• What needs to be done: Within the material below, transcribe exactly the lines from the one holding "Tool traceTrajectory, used" through the one holding "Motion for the", keeping both ends and skipping the rest.

================

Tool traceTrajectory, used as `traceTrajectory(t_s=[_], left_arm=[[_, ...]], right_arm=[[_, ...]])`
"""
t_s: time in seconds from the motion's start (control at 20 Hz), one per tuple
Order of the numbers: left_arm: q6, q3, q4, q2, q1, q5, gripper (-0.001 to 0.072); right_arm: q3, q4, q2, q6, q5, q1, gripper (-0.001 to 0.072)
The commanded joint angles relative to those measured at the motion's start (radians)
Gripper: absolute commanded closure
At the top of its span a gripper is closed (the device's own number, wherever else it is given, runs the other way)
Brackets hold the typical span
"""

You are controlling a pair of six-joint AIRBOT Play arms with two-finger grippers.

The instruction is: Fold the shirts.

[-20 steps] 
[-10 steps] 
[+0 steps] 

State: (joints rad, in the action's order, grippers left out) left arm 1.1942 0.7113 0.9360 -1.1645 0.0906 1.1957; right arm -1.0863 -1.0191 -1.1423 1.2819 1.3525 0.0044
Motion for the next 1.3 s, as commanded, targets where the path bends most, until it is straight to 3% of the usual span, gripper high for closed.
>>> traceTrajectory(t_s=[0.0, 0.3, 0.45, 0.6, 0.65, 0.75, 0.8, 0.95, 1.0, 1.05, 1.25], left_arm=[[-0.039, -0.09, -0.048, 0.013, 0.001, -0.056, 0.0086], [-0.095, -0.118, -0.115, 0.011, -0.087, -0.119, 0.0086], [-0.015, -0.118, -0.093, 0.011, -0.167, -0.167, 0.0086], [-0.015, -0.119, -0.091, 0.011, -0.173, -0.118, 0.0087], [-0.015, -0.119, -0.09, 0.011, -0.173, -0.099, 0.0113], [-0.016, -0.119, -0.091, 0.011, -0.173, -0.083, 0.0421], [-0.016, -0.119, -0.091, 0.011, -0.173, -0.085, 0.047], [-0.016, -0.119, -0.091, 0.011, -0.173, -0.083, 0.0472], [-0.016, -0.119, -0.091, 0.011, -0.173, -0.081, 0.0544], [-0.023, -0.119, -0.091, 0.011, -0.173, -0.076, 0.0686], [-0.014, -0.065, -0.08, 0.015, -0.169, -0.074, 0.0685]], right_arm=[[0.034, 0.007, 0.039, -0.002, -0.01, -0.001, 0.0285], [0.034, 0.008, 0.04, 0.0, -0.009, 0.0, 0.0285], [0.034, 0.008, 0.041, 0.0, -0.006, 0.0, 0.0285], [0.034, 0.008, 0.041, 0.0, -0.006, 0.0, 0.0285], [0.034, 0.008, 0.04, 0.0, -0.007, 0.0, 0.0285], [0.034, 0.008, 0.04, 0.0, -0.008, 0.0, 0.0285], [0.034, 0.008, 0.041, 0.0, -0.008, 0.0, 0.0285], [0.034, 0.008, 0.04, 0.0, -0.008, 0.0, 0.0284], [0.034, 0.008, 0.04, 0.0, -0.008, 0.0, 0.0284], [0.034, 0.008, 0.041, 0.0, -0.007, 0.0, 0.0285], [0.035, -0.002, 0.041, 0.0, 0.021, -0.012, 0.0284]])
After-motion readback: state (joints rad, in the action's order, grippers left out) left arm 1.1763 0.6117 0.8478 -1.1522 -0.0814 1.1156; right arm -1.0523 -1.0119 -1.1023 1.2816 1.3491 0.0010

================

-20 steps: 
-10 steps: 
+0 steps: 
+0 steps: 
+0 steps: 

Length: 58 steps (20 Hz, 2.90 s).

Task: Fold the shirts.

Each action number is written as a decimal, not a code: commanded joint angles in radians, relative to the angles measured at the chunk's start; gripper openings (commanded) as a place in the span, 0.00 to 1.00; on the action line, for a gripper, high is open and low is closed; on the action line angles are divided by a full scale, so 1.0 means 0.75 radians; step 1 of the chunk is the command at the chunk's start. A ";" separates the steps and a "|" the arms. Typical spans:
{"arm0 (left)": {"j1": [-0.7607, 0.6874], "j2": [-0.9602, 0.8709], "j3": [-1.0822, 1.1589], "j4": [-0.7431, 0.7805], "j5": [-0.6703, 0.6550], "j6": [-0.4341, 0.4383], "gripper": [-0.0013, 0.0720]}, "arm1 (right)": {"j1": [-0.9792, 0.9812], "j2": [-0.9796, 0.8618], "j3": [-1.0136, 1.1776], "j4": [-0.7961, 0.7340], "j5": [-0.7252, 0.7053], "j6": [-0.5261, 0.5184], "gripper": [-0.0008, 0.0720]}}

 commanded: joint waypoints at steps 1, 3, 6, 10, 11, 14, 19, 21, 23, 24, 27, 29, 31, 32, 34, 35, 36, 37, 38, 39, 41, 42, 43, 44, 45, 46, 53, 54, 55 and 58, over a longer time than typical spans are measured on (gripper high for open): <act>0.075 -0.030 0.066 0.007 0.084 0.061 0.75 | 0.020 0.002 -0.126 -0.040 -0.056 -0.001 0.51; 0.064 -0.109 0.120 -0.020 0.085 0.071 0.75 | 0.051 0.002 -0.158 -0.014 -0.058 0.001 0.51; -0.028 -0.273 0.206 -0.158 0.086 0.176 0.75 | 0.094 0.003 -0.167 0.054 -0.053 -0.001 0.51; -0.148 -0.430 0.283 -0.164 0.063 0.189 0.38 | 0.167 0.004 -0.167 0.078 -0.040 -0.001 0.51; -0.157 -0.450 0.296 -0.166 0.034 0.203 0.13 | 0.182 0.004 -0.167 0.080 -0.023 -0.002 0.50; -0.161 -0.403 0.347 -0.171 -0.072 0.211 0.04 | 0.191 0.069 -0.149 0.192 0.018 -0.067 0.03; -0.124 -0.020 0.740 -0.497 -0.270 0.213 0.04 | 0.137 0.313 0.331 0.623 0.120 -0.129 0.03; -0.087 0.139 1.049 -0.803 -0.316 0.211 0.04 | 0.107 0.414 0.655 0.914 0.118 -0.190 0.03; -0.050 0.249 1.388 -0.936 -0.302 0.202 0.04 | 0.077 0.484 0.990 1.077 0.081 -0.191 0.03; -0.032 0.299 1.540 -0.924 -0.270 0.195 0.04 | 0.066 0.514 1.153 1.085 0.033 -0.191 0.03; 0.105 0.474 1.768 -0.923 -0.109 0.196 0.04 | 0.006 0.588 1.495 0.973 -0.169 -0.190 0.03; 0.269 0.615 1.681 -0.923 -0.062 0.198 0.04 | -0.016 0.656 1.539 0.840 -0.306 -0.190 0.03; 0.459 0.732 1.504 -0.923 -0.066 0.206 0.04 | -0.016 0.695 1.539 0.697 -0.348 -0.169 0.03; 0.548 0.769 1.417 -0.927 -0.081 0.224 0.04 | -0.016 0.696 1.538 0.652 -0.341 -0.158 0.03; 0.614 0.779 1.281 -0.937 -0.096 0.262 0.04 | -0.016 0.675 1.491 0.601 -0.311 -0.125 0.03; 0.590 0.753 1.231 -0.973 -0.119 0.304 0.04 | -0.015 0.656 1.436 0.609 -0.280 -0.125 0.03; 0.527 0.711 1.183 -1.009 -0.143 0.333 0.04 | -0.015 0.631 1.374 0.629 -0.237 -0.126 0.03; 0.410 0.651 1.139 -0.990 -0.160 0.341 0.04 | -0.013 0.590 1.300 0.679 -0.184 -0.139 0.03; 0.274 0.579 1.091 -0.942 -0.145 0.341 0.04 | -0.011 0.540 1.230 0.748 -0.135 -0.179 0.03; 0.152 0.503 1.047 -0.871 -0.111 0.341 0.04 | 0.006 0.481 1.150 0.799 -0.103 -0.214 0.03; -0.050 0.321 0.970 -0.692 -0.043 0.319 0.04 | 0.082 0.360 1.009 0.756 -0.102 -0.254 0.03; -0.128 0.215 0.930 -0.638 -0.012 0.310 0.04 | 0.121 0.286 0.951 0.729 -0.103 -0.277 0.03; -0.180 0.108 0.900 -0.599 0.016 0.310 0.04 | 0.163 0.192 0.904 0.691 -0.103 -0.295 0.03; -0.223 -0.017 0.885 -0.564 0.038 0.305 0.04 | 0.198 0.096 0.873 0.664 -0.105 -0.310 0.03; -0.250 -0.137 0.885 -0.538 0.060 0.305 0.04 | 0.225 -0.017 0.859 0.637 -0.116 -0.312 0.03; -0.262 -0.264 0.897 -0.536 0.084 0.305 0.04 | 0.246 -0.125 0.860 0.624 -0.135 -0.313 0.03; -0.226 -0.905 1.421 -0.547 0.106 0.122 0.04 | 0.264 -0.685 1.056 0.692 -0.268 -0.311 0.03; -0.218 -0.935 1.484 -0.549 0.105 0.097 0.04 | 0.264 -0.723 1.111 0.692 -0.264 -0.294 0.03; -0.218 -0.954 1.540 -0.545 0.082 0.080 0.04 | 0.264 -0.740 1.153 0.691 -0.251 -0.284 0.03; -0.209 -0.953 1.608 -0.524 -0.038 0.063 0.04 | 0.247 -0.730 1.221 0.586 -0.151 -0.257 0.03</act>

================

• Solution to the exercise:
Tool traceTrajectory, used as `traceTrajectory(t_s=[_], left_arm=[[_, ...]], right_arm=[[_, ...]])`
"""
t_s: time in seconds from the motion's start (control at 20 Hz), one per tuple
Order of the numbers: left_arm: q6, q3, q4, q2, q1, q5, gripper (-0.001 to 0.072); right_arm: q3, q4, q2, q6, q5, q1, gripper (-0.001 to 0.072)
The commanded joint angles relative to those measured at the motion's start (radians)
Gripper: absolute commanded closure
At the top of its span a gripper is closed (the device's own number, wherever else it is given, runs the other way)
Brackets hold the typical span
"""

You are controlling a pair of six-joint AIRBOT Play arms with two-finger grippers.

The instruction is: Fold the shirts.

[-20 steps] 
[-10 steps] 
[+0 steps] 

State: (joints rad, in the action's order, grippers left out) left arm 1.1942 0.7113 0.9360 -1.1645 0.0906 1.1957; right arm -1.0863 -1.0191 -1.1423 1.2819 1.3525 0.0044
Motion for the next 1.3 s, as commanded, targets where the path bends most, until it is straight to 3% of the usual span, gripper high for closed.

This completes the exercise.